Case Studies on Human Health

Medical researchers and practitioners are well aware of the limits of medicine when treating the whole patient. The Collegium supports a growing cohort of interdisciplinary research collaborators interested in exploring how to integrate other forms of expertise, including the patient experience, into more comprehensive approaches to health at the levels of individuals, families, and society. The goal is not only to improve health outcomes in ways that benefit society, but also to integrate medically informed methods of health management in ways that improve people’s lives beyond the medical realm.

Collegium projects have addressed questions made much more complex with advancing medical technologies. How do we know when a person is legally dead? How does medical care rank as a household financial decision? What policy instruments and economic incentives effectively promote healthier choices? How can we maintain physical and mental health in societies with structural inequalities and inequities of access?

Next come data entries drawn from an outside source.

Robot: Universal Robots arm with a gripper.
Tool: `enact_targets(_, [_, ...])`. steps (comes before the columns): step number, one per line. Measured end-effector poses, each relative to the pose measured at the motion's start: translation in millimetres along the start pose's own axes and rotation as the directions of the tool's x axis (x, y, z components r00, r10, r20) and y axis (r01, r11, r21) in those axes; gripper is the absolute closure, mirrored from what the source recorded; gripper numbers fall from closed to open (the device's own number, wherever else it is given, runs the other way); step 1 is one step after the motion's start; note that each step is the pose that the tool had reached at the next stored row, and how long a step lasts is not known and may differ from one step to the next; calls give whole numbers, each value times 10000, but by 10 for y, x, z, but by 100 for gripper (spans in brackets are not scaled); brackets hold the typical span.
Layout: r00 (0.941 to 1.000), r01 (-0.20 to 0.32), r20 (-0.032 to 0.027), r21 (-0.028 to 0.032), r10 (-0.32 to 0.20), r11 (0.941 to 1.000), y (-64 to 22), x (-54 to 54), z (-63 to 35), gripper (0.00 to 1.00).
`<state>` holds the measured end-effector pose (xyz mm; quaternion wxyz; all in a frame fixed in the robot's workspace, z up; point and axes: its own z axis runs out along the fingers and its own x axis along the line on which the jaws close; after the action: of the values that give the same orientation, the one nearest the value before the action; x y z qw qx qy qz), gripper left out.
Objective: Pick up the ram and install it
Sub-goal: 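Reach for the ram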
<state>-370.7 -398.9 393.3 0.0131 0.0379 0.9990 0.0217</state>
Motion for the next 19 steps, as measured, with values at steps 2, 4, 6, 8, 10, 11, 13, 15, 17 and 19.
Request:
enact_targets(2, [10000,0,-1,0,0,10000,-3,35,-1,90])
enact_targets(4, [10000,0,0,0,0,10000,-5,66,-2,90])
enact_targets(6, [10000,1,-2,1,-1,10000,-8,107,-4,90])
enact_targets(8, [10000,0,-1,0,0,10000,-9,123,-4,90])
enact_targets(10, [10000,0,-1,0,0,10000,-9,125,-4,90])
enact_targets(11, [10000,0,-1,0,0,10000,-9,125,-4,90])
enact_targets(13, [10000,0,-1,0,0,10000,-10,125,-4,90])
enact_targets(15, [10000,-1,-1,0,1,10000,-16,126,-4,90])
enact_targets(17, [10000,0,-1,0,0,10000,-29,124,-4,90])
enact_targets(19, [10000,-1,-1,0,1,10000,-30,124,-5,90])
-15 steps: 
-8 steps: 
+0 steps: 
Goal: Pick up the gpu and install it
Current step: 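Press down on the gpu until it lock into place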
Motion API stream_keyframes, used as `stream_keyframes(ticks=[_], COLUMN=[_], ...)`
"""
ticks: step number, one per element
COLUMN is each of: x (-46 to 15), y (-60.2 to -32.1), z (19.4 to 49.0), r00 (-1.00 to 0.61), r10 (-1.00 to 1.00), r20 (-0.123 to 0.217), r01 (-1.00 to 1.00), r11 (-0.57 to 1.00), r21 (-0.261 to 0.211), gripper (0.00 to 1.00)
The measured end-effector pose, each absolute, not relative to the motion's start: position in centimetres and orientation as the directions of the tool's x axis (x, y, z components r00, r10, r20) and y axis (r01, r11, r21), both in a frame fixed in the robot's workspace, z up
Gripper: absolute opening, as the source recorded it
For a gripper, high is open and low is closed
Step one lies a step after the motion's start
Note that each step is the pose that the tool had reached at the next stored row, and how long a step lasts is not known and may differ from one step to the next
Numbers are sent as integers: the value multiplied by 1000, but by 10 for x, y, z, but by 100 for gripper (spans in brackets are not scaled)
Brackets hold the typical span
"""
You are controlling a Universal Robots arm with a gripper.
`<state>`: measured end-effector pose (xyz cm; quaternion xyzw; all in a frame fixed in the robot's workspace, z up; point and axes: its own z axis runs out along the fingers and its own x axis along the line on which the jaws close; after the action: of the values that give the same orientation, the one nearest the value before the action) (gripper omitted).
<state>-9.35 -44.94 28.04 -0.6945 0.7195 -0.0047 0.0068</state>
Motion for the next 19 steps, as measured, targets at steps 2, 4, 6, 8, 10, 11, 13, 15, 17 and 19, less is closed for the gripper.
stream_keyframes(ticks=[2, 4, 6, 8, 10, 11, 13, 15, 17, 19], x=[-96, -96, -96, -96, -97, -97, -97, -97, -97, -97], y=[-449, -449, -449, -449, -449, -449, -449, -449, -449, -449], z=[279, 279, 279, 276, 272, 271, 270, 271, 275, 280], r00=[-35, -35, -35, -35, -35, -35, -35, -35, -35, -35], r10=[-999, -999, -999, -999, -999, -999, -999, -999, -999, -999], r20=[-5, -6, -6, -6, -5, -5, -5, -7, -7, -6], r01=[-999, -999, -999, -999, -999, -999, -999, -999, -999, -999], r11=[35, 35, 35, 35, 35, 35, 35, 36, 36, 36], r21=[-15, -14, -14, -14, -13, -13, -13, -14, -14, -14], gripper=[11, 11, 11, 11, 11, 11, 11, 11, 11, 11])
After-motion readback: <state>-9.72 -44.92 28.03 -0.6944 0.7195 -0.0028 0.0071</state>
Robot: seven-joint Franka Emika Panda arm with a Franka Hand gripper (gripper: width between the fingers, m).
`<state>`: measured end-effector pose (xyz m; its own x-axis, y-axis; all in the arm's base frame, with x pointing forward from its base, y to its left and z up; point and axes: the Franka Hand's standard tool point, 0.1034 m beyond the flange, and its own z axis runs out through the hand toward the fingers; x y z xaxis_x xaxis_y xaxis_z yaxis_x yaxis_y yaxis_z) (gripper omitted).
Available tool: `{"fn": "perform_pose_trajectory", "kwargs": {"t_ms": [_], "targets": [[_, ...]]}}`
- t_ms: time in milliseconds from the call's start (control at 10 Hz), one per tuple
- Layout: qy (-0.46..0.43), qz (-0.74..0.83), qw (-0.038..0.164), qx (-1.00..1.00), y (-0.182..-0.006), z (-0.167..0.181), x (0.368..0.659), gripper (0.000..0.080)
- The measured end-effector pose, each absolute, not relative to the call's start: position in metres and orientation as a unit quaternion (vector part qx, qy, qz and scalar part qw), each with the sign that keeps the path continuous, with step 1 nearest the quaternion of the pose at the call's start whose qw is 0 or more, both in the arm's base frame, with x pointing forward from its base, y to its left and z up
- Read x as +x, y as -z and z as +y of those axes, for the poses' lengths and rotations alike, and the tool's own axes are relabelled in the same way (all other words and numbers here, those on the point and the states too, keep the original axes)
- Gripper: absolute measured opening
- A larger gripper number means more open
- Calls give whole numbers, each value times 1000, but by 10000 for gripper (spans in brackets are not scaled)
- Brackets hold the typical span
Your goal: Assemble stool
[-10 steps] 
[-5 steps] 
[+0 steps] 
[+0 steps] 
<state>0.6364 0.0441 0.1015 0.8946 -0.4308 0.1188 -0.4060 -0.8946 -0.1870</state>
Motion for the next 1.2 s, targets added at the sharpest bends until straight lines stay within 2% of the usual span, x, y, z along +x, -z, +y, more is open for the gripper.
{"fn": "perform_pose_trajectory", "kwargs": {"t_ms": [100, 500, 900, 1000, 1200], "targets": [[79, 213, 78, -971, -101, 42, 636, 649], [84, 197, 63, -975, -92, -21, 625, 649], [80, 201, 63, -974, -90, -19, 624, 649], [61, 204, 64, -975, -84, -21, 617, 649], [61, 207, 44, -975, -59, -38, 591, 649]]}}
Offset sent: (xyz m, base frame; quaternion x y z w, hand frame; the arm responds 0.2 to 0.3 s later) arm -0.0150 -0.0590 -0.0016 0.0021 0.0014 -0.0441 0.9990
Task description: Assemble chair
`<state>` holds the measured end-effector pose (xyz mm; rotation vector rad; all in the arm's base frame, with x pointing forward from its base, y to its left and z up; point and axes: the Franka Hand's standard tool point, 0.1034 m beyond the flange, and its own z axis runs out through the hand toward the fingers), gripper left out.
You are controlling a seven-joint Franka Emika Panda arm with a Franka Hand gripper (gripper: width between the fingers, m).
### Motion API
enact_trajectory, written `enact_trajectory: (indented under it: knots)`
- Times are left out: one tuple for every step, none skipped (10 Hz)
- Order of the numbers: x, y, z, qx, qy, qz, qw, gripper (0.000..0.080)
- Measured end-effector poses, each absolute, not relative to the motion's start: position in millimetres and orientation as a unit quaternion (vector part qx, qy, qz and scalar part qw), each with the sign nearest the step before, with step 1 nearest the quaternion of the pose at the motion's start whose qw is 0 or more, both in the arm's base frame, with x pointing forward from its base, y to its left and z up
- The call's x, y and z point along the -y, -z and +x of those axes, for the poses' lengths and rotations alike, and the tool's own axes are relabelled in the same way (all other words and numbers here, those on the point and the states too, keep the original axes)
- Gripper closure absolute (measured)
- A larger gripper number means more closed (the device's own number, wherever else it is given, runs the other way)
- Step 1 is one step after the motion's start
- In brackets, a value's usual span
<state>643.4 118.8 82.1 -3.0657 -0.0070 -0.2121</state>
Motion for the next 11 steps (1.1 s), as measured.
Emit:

The Collegium’s practice of incorporating the visual and performance arts into research inquiries has proven particularly generative in this area, where established methodologies are in question. Project leaders sometimes invert the role of the patient from object of research to research partner, or consider forms of health care expertise that lie outside the medical establishment. Such innovative approaches to research hold considerable promise for advancing new knowledge about what it means to be fully human.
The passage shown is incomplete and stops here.